Herevaluatie op Europees niveau van de geneesmiddelen die cyproteron bevatten en terugtrekking van de markt in Frankrijk van Diane-35® en zijn generieken 15 maart 2013

Aanvulling van 12/06/13: zie bericht van 07/06/13 in de rubriek "Goed om te weten" voor het finale advies van het EMA

In de pers werd de aandacht gevestigd op het trombo-embolische risico door geneesmiddelen die ethinylestradiol + cyproteron (een progestageen met antiandrogene eigenschappen) bevatten (Diane 35® en zijn generieken Chloe®, Claudia®, Daphne®, Elisamylan®, Gratiella®).

Het Franse Geneesmiddelenagentschap (Agence nationale de sécurité du médicament et des produits de santé, ANSM) heeft beslist om de vergunning voor het op de markt brengen van deze geneesmiddelen te schorsen omwille van hun trombo-embolisch risico. Naar aanleiding van deze beslissing heeft het Europees Geneesmiddelenagentschap (EMA) een herevaluatie van de risico-batenverhouding van de geneesmiddelen die cyproteron bevatten, aangekondigd [zie ook het bericht op de website van het FAGG: http://www.fagg-afmps.be/nl/news/news_diane.jsp]. Het Nederlandse College ter Beoordeling van Geneesmiddelen (CGB) nam eveneens initiatieven naar aanleiding van deze gebeurtenissen, en raadt aan de associatie ethinylestradiol + cyproteron niet meer voor te schrijven aan nieuwe patiënten; de associatie is echter wel nog beschikbaar.

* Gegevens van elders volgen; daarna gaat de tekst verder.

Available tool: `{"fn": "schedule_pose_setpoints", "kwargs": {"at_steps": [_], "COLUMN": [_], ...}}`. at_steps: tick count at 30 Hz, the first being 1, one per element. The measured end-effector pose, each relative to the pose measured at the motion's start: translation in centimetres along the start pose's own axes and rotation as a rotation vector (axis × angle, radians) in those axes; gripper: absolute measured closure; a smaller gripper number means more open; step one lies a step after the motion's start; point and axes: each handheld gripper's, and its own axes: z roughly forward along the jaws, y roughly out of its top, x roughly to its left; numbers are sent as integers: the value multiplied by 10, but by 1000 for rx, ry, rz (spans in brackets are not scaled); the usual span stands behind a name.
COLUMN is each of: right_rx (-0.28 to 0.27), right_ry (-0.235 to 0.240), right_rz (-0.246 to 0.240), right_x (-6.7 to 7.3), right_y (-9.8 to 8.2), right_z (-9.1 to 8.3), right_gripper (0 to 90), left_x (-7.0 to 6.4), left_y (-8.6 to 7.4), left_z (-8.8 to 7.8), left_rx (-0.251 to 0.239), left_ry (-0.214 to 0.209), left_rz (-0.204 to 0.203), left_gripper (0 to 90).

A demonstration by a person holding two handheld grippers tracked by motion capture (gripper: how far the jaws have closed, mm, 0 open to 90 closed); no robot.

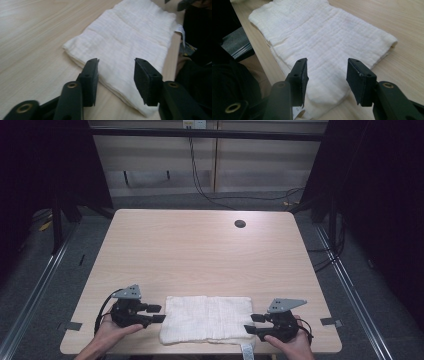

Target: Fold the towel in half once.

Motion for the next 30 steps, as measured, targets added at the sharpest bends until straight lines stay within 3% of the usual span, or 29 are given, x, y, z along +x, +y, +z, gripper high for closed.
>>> {"fn": "schedule_pose_setpoints", "kwargs": {"at_steps": [1, 7, 14, 16, 19, 22, 30], "right_rx": [-5, -10, -7, 15, 20, 21, 72], "right_ry": [2, 6, 88, 107, 133, 159, 249], "right_rz": [-3, -29, -85, -102, -125, -145, -218], "right_x": [1, 12, 36, 47, 57, 65, 94], "right_y": [3, 13, 32, 40, 48, 53, 70], "right_z": [2, 10, 26, 39, 52, 60, 92], "right_gripper": [501, 499, 521, 527, 539, 548, 566], "left_x": [3, 9, 19, 23, 25, 22, 26], "left_y": [5, 21, 44, 48, 43, 37, 33], "left_z": [0, 5, 13, 16, 18, 25, 28], "left_rx": [-7, -9, -37, -46, -69, -8, -11], "left_ry": [23, 49, 64, 83, 53, 69, 73], "left_rz": [-2, 15, 12, 19, 4, 33, -18], "left_gripper": [496, 472, 442, 424, 413, 403, 349]}}
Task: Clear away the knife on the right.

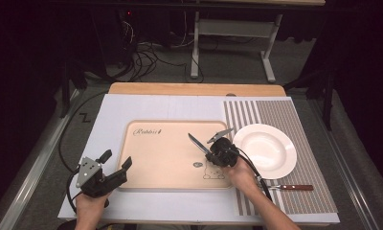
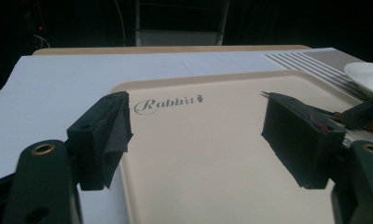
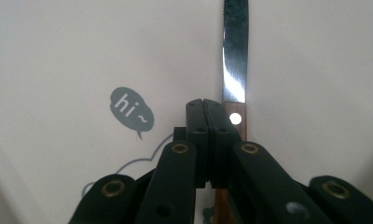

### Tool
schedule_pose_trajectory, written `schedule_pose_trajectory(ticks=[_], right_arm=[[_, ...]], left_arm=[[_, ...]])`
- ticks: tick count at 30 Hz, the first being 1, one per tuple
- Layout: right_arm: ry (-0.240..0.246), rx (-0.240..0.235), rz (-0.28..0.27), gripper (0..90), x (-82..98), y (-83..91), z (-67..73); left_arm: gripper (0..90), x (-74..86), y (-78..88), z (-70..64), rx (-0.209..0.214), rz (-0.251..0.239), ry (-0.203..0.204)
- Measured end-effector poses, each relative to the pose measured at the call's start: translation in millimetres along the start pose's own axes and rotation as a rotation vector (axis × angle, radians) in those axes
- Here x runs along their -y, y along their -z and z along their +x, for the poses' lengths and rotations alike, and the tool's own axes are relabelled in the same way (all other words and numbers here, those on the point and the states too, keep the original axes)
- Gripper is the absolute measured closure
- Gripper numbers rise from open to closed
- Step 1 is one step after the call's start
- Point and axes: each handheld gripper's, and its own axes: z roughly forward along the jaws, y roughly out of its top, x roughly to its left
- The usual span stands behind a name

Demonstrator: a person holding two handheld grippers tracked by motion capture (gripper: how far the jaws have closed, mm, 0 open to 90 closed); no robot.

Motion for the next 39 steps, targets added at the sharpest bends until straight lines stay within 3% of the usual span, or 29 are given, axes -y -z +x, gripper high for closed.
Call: schedule_pose_trajectory(ticks=[10, 11, 12, 13, 14, 15, 22, 23, 24, 25, 26, 30, 37, 39], right_arm=[[-0.010, 0.020, -0.002, 90.0, 0.0, 0.4, -10.0], [0.030, 0.018, -0.015, 90.0, -0.5, -0.4, -13.9], [0.030, 0.018, -0.015, 90.0, -0.5, -0.4, -13.9], [-0.014, 0.023, 0.003, 90.0, 0.0, 1.0, -12.6], [0.019, 0.022, -0.010, 90.0, -0.2, 0.2, -15.8], [-0.020, 0.026, 0.006, 90.0, 0.1, 1.5, -14.0], [-0.027, 0.048, 0.012, 90.0, 0.9, 2.8, -17.7], [0.001, 0.049, 0.003, 90.0, 0.7, 2.3, -20.2], [-0.069, 0.052, 0.024, 90.0, 1.3, 3.9, -16.0], [-0.015, 0.051, 0.006, 90.0, 1.1, 2.8, -20.6], [-0.008, 0.052, 0.001, 90.0, 1.2, 2.6, -22.0], [-0.055, 0.063, 0.010, 90.0, 2.2, 4.0, -22.5], [-0.071, 0.058, 0.008, 89.6, 2.5, 4.3, -24.6], [-0.067, 0.061, -0.003, 85.6, 3.6, 5.0, -24.3]], left_arm=[[24.1, 0.2, -0.2, 0.1, -0.001, 0.003, 0.000], [24.1, 0.2, -0.3, 0.0, -0.002, 0.004, 0.000], [24.1, 0.2, -0.3, 0.0, -0.002, 0.004, 0.000], [24.1, 0.2, -0.3, 0.0, -0.002, 0.005, -0.001], [24.1, 0.3, -0.3, 0.0, -0.002, 0.005, -0.001], [24.1, 0.3, -0.3, 0.1, -0.003, 0.005, 0.000], [24.1, 0.2, -0.3, 0.0, 0.000, 0.003, 0.001], [24.1, 0.2, -0.3, 0.0, 0.000, 0.003, 0.001], [24.1, 0.3, -0.4, 0.0, -0.001, 0.004, 0.000], [24.1, 0.3, -0.4, 0.1, -0.001, 0.004, 0.000], [24.1, 0.3, -0.4, 0.1, -0.001, 0.004, 0.001], [24.1, 0.3, -0.6, 0.3, 0.000, 0.004, 0.001], [24.1, 0.1, -0.6, 0.5, 0.001, 0.002, 0.002], [24.1, 0.1, -0.6, 0.6, 0.002, 0.002, 0.001]])
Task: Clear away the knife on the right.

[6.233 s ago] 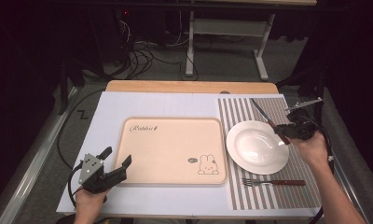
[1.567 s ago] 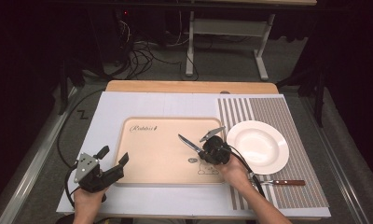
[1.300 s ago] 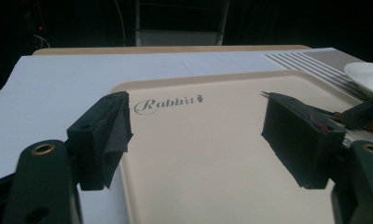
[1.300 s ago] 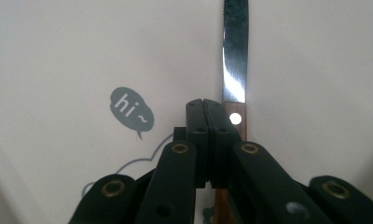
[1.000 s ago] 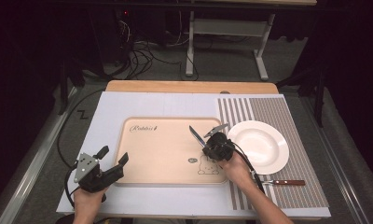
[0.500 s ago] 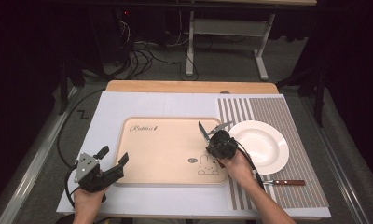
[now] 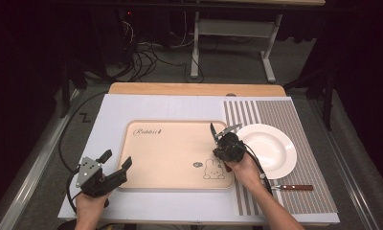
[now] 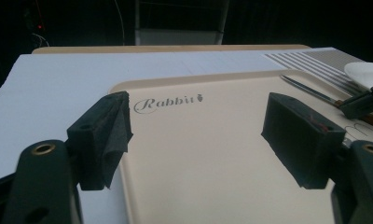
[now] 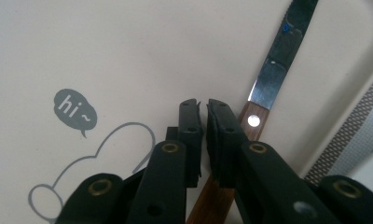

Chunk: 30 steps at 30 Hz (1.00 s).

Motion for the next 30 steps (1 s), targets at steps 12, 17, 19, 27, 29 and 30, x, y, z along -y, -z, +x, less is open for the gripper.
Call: schedule_pose_trajectory(ticks=[12, 17, 19, 27, 29, 30], right_arm=[[-0.017, -0.032, -0.113, 71.3, 9.3, 18.4, -1.9], [-0.018, -0.051, -0.144, 64.5, 12.5, 24.6, -2.3], [-0.018, -0.052, -0.180, 60.0, 15.2, 30.0, -1.9], [-0.032, -0.048, -0.273, 52.3, 26.4, 44.1, -3.5], [-0.028, -0.052, -0.292, 53.7, 29.3, 46.7, -2.9], [-0.020, -0.052, -0.294, 53.6, 30.2, 48.1, -2.9]], left_arm=[[24.2, -0.1, -0.2, -0.6, 0.003, 0.000, -0.004], [24.2, -0.1, -0.2, -0.6, 0.003, 0.000, -0.004], [24.2, -0.1, -0.2, -0.6, 0.002, 0.000, -0.005], [24.2, -0.1, -0.4, -0.8, 0.003, 0.001, -0.006], [24.2, -0.1, -0.5, -0.8, 0.003, 0.001, -0.005], [24.2, -0.1, -0.6, -0.8, 0.002, 0.002, -0.005]])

Zoals voor de andere oestroprogestagene associaties is het trombo-embolische risico met de associatie ethinylestradiol + cyproteron reeds lang gekend. Dit trombo-embolische risico is waarschijnlijk vergelijkbaar met dat van de oestroprogestagene associaties van de 3de generatie (op basis van desogestrel of gestodeen) of van de oestroprogestagene associaties op basis van drospirenon [zie Folia februari 2013 (http://www.bcfi.be/Folia/2013/F40N02G.cfm)].

In België wordt in de Samenvatting van de Kenmerken van het Product (SKP) vermeld dat de associatie cyproteron + ethinylestradiol geïndiceerd is voor de behandeling van androgeen-afhankelijke aandoeningen zoals ernstige acne, alopecia androgenetica en licht hirsutisme. De associatie cyproteron + ethinylestradiol is niet geïndiceerd als anticonceptivum bij afwezigheid van een androgeen-afhankelijke aandoening. Ook bij therapieresistente acne is het echter niet bewezen dat deze associatie doeltreffender is dan de andere oestroprogestagene anticonceptiva.

In afwachting van de resultaten van de Europese herevaluatie wordt aangeraden om geen nieuwe behandeling te starten met de associatie ethinylestradiol + cyproteron, tenzij er een strikte indicatie is; daarentegen moeten vrouwen die momenteel de associatie ethinylestradiol + cyproteron nemen,  hun behandeling zeker niet plotseling stoppen zonder voorafgaand overleg met hun arts.